Keith Weiland

keith weiland resized-1A talented art student and musician in Ishpeming high school in the UP, Keith Weiland entered the University of Michigan School of Architecture in 1946. He attended Ripon College and served in the Army signal corps; his job was maintaining telephone systems between Germany and France, and it was this travel that introduced him to great European buildings in Vienna and Salzburg and elsewhere, and along the way he learned photography. He remarked that “modern began at Michigan in 1946,” and it must have been a heady time of change at the university. Young professors such as Edward Olenki, Joseph Albano, Theodore Larson, Walter Sanders and William Muschenheim were brought in by Dean Wells I. Bennett, and the Miesian influence soon permeated the school. As Keith Weiland quickly affirmed when asked about Mies van der Rohe: “Less is More.”

Fresh out of Michigan in 1951, Keith Weiland moved to Kalamazoo to work for Louis Kingscott, who put him quickly through all the departments (planning, specifications, contracts, and so on) of this major Michigan firm. However, the plan to open an office in the UP, to be headed by Keith Weiland, fell through in an economic downturn. Keith Weiland returned to Detroit, working for Harley, Ellington and Day, and then at the Argonaut Building for General Motors, before coming out to Ann Arbor. He joined James Livingston, Douglas Tracy and Ted Smith. In the process of a job on North Campus involving a Fire Station training site, he was invited to join the firm of Charles W. Lane Associates in 1957. At the age of 32, he became a principal in the Lane firm, specializing in school design and construction. Charles W. Lane Associates were responsible for Ann Arbor’s Huron High School, as well as school, commercial, office building and residential work across Michigan.

At the university, Keith Weiland belonged to the architects’ fraternity, Alpha Rho Chi. The fraternity enabled a wide network of friendships and acquaintances, and for many years the southeastern Michigan firms like Smith, Hinchman & Grylls, Albert Kahn, Giffels, Eberle Smith, George D. Mason, Tarapata-MacMahon and even Kingscott were run by Archies.
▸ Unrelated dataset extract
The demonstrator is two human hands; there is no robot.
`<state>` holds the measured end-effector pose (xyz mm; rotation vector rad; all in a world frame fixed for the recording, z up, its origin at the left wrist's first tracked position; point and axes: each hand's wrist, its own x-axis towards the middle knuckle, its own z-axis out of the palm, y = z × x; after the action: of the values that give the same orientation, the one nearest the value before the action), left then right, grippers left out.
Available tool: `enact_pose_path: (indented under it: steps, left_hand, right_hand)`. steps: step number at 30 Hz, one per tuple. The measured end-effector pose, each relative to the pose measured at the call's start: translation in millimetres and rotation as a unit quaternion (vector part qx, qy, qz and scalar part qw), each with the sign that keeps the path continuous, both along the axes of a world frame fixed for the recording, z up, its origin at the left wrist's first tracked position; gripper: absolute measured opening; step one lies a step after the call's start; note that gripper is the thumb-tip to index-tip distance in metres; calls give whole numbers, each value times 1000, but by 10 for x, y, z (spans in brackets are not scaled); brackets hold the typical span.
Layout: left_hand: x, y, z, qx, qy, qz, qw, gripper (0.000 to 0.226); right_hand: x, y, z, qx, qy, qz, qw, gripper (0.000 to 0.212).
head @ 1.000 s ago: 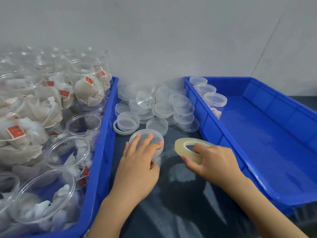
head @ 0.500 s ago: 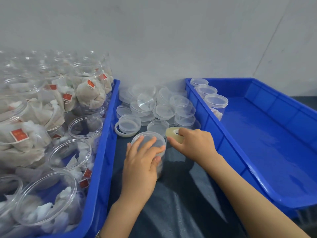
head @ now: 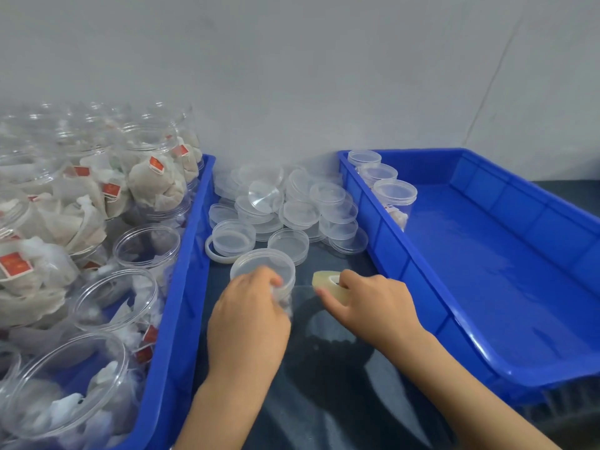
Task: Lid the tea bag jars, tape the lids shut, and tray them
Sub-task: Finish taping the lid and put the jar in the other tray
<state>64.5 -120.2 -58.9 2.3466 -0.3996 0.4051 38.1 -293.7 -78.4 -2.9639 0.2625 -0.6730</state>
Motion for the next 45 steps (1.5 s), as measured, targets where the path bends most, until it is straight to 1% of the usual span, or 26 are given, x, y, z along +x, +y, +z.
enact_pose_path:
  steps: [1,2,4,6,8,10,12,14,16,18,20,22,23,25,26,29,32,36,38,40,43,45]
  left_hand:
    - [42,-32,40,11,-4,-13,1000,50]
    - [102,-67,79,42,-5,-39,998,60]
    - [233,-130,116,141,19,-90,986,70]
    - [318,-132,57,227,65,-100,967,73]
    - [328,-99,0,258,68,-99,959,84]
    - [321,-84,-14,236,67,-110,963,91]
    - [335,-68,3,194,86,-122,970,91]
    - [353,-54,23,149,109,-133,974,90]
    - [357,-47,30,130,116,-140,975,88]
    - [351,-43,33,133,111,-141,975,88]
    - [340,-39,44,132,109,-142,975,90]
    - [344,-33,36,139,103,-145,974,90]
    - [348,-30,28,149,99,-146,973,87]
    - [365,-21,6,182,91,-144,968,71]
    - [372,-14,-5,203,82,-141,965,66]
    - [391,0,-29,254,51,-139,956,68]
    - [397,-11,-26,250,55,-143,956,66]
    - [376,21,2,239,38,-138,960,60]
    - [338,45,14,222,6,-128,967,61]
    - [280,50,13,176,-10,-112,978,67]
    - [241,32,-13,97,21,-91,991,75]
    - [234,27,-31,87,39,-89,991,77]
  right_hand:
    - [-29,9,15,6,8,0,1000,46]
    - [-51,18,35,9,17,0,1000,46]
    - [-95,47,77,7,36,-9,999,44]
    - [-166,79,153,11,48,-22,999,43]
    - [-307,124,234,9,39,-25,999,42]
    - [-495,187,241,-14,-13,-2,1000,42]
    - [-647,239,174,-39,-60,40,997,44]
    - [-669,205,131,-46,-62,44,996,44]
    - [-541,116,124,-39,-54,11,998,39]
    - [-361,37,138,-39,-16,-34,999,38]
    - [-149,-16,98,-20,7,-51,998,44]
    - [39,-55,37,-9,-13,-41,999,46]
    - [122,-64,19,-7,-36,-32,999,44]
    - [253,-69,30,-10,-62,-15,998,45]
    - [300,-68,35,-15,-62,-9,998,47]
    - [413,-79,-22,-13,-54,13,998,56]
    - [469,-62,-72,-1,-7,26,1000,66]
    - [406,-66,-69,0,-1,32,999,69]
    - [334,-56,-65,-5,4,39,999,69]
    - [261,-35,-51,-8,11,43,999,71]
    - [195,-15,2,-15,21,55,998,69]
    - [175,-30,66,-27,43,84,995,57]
Keith Weiland was one of the founders of the Huron Valley Chapter of the American Institute of Architects, and he acted as its second president. There were five architectural firms in Ann Arbor in the 1960’s, among them Charles Lane, Robert Metcalf and David Osler. At the time, the university forbade professors to practice architecture, but long-time professor George Brigham evaded this rule by sponsoring a research office in his home. Both Robert Metcalf and Charles Lane were students of George Brigham. At this time, also, Eero Saarinen in Bloomfield Hills, and Minoru Yamasaki in Troy, provided exciting environments for aspiring modernist architects. Keith Weiland was invited to join the Yamasaki firm but declined.

Keith Weiland’s Mid-Century Modern houses include 2105 Hall Avenue, #3 Regents Court and #18 Regents Drive, and his own house at 2920 Devonshire. These houses fall into the classic MCM idiom with their clean lines, horizontal open plans and attention to site and light. His own house on Devonshire on two levels accommodated the family of six; it was designed for later conversion into a house and separate apartment on the lower level.

Keith Weiland took over Charles Lane Associates after Charles Lane retired and held it until 1973, turning it over to third principal, Alex W. Riebe, who moved it to Farmington.